September’s weak showing followed weak numbers in August and July. The September reading was the second-worst monthly performance of 2016 with only June results softer.
[drizzle]According to Mr. Knapp (restaurant industry consultant and founder of the Knapp-Track survey) who spoke with analysts at Bank of America after the publication of the September Knapp-Track reading, September’s spending weakness can be attributed to pent-up spending on higher ticket items siphoning off consumers’ cash away from everyday purchases such as dining out. Moreover, Mr. Knapp believes there could be some consumer “anxiety and distraction related to the raucous Presidential election” putting the brakes on consumer spending.

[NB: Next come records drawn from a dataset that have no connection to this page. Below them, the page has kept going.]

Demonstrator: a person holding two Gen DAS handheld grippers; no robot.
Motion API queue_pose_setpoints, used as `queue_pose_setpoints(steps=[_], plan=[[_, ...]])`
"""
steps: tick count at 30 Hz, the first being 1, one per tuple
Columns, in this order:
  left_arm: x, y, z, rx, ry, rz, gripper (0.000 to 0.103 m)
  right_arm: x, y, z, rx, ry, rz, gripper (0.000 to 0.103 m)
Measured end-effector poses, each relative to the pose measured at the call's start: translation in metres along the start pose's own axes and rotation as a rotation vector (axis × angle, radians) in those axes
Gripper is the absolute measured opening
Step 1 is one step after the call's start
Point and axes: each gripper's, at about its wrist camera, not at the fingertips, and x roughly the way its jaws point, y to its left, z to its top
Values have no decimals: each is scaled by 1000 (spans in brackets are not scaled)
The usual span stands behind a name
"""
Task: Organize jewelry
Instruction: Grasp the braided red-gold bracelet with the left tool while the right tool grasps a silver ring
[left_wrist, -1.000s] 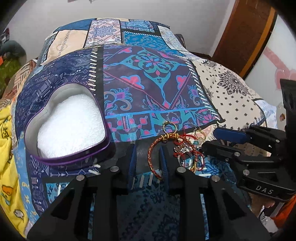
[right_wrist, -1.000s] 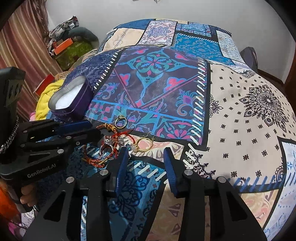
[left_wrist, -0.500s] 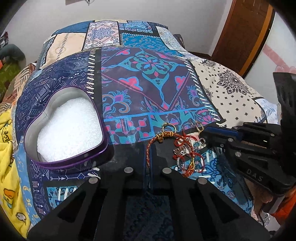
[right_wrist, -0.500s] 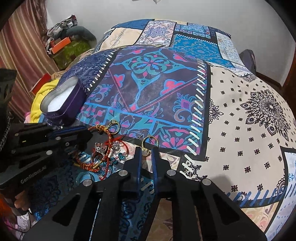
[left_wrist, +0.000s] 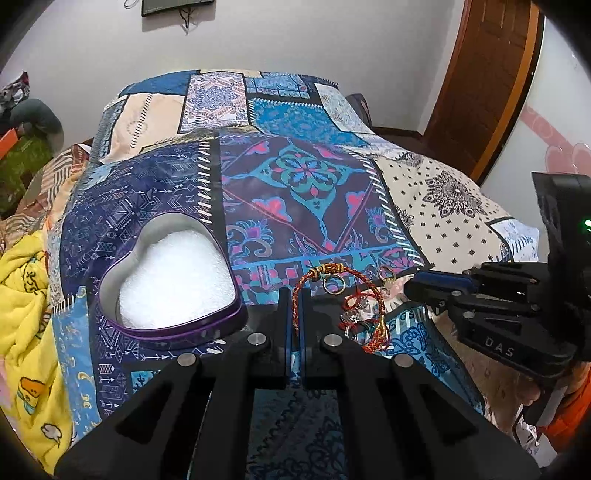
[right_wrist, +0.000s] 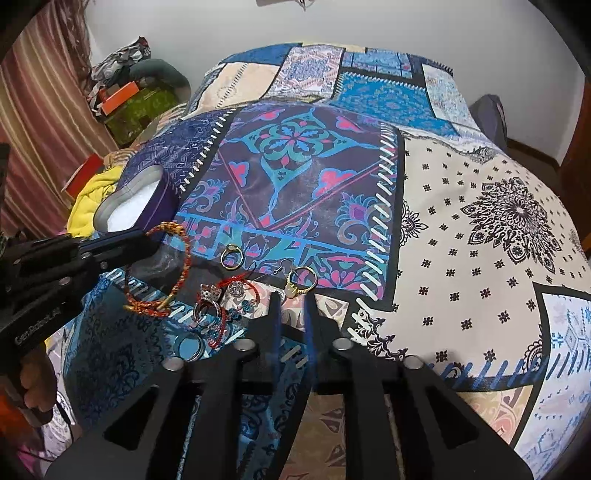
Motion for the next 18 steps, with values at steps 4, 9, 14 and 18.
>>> queue_pose_setpoints(steps=[4, 9, 14, 18], plan=[[0, 0, 0, 4, -6, 5, 1, 9, 0, 5, -9, 9, -38, 20], [3, -1, -2, 18, -5, 7, 1, 25, -1, 11, -12, 33, -30, 20], [7, 0, -1, 20, -5, 5, 1, 30, -2, 12, -19, 26, -25, 19], [8, 1, 0, 14, -8, 1, 1, 28, 0, 10, -33, 17, -39, 16]])
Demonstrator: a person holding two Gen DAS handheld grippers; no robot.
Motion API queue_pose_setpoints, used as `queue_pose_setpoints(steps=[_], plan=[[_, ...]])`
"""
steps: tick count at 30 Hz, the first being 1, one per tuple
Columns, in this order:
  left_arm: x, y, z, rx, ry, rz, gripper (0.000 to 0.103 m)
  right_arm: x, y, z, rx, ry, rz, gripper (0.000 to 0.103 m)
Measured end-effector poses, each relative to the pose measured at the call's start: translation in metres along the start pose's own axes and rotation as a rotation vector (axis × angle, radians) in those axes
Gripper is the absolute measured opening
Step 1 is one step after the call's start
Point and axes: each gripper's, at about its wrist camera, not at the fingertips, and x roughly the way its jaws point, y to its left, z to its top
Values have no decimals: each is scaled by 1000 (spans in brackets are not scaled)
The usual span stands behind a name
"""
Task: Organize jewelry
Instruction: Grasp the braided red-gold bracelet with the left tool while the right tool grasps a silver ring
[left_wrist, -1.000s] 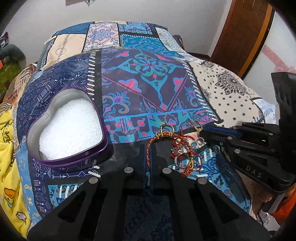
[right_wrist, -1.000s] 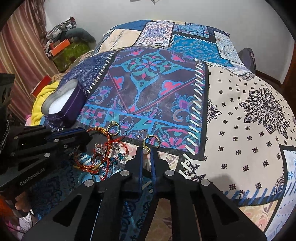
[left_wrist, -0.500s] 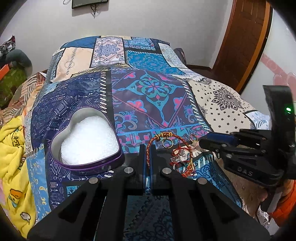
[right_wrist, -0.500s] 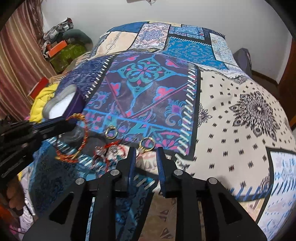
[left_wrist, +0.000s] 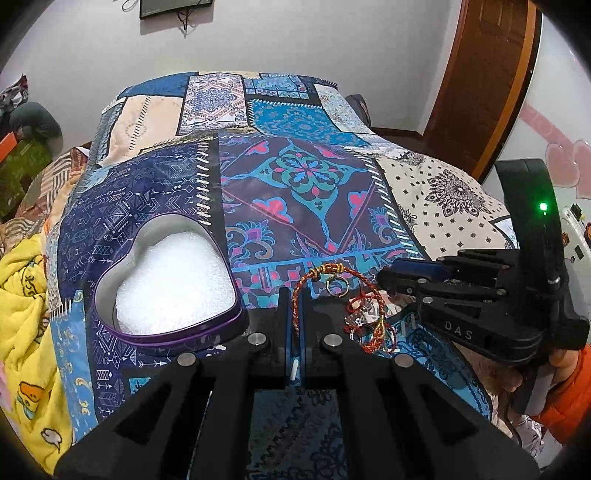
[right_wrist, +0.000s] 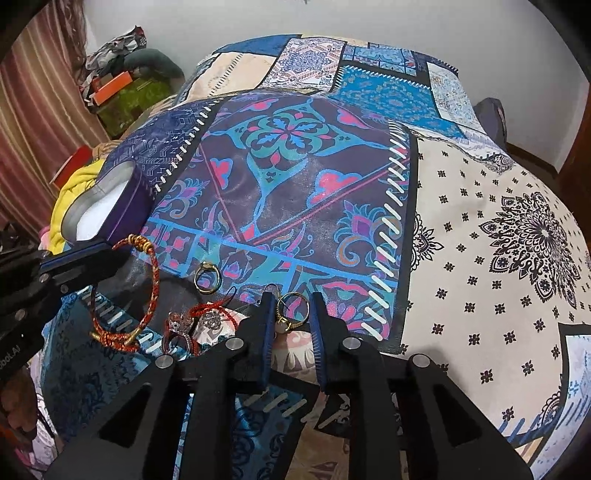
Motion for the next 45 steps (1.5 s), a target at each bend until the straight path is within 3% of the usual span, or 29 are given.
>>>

However, it would appear that the consumer’s desire to dine out remains of substantial. According to a survey conducted by the National Restaurant Association, 45% of consumers indicated that they are not eating out as much they would like. While this reading is down slightly from the reading of 48% recorded a year ago, Mr. Knapp notes that the decline has been driven by low-income consumers. For this reason, he is unconcerned.
Another reason why Mr. Knapp is generally unconcerned with the data is the skew of restaurant industry data, specifically around oil producing regions which have seen the largest declines over the past few months. Texas same store sales remain especially soft as the weakest of 11 Knapp-Track regions with the gap versus the national average widening in August. Texas comps were down 3.7% during the month of September versus the overall Knapp-Track reading of 1%. In July, the gap was 150 bps with Texas down 2% versus Knapp-Track down 0.5%.